Hubert Christopher G, Rivera Maricruz, Spangler Lisa C, Wu Qiulian, Mack Stephen C, Prager Briana C, Couce Marta, McLendon Roger E, Sloan Andrew E, Rich Jeremy N
Department of Stem Cell Biology and Regenerative Medicine, Lerner Research Institute, Cleveland Clinic, Cleveland, Ohio.
Department of Pathology, University Hospitals Case Medical Center, Cleveland, Ohio.
Cancer Res. 2016 Apr 15;76(8):2465-77. doi: 10.1158/0008-5472.CAN-15-2402. Epub 2016 Feb 19.
Many cancers feature cellular hierarchies that are driven by tumor-initiating cancer stem cells (CSC) and rely on complex interactions with the tumor microenvironment. Standard cell culture conditions fail to recapitulate the original tumor architecture or microenvironmental gradients and are not designed to retain the cellular heterogeneity of parental tumors. Here, we describe a three-dimensional culture system that supports the long-term growth and expansion of tumor organoids derived directly from glioblastoma specimens, including patient-derived primary cultures, xenografts, genetically engineered glioma models, or patient samples. Organoids derived from multiple regions of patient tumors retain selective tumorigenic potential. Furthermore, organoids could be established directly from brain metastases not typically amenable to in vitro culture. Once formed, tumor organoids grew for months and displayed regional heterogeneity with a rapidly dividing outer region of SOX2(+), OLIG2(+), and TLX(+) cells surrounding a hypoxic core of primarily non-stem senescent cells and diffuse, quiescent CSCs. Notably, non-stem cells within organoids were sensitive to radiotherapy, whereas adjacent CSCs were radioresistant. Orthotopic transplantation of patient-derived organoids resulted in tumors displaying histologic features, including single-cell invasiveness, that were more representative of the parental tumor compared with those formed from patient-derived sphere cultures. In conclusion, we present a new ex vivo model in which phenotypically diverse stem and non-stem glioblastoma cell populations can be simultaneously cultured to explore new facets of microenvironmental influences and CSC biology. Cancer Res; 76(8); 2465-77. ©2016 AACR.
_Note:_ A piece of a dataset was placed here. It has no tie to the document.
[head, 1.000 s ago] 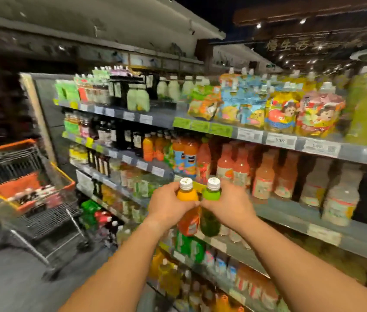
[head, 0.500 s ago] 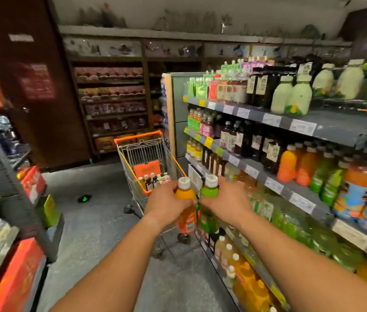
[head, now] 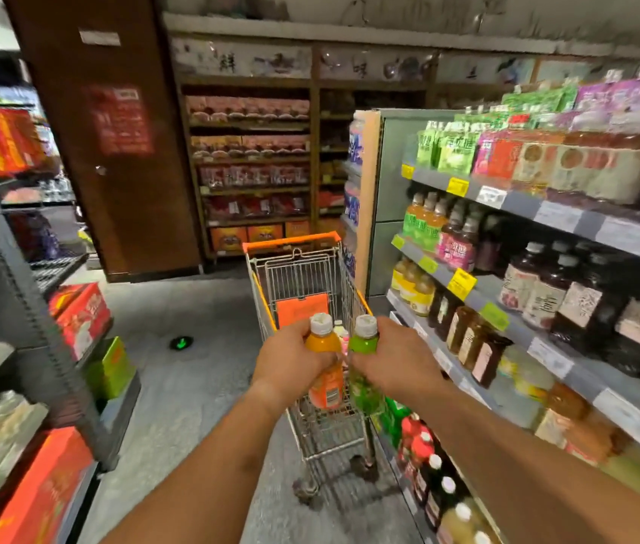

许多癌症具有由肿瘤起始癌症干细胞(CSC)驱动的细胞层次结构,并依赖于与肿瘤微环境的复杂相互作用。标准细胞培养条件无法重现原始肿瘤结构或微环境梯度,也并非设计用于保留亲代肿瘤的细胞异质性。在此,我们描述了一种三维培养系统,该系统支持直接从胶质母细胞瘤标本中获得的肿瘤类器官的长期生长和扩增,这些标本包括患者来源的原代培养物、异种移植瘤、基因工程胶质瘤模型或患者样本。源自患者肿瘤多个区域的类器官保留了选择性致瘤潜力。此外,类器官可以直接从通常不适于体外培养的脑转移瘤中建立。一旦形成,肿瘤类器官可生长数月,并表现出区域异质性,其快速分裂的外层区域为SOX2(+)、OLIG2(+)和TLX(+)细胞,围绕着主要由非干细胞衰老细胞和弥漫性、静止的CSC组成的缺氧核心。值得注意的是,类器官内的非干细胞对放疗敏感,而相邻的CSC具有放射抗性。患者来源类器官的原位移植导致肿瘤呈现出组织学特征,包括单细胞侵袭性,与患者来源的球形培养物形成的肿瘤相比,这些特征更能代表亲代肿瘤。总之,我们提出了一种新的体外模型,在该模型中可以同时培养表型多样的干细胞和非干细胞胶质母细胞瘤细胞群体,以探索微环境影响和CSC生物学的新方面。《癌症研究》;76(8);2465 - 77。©美国癌症研究协会2016年。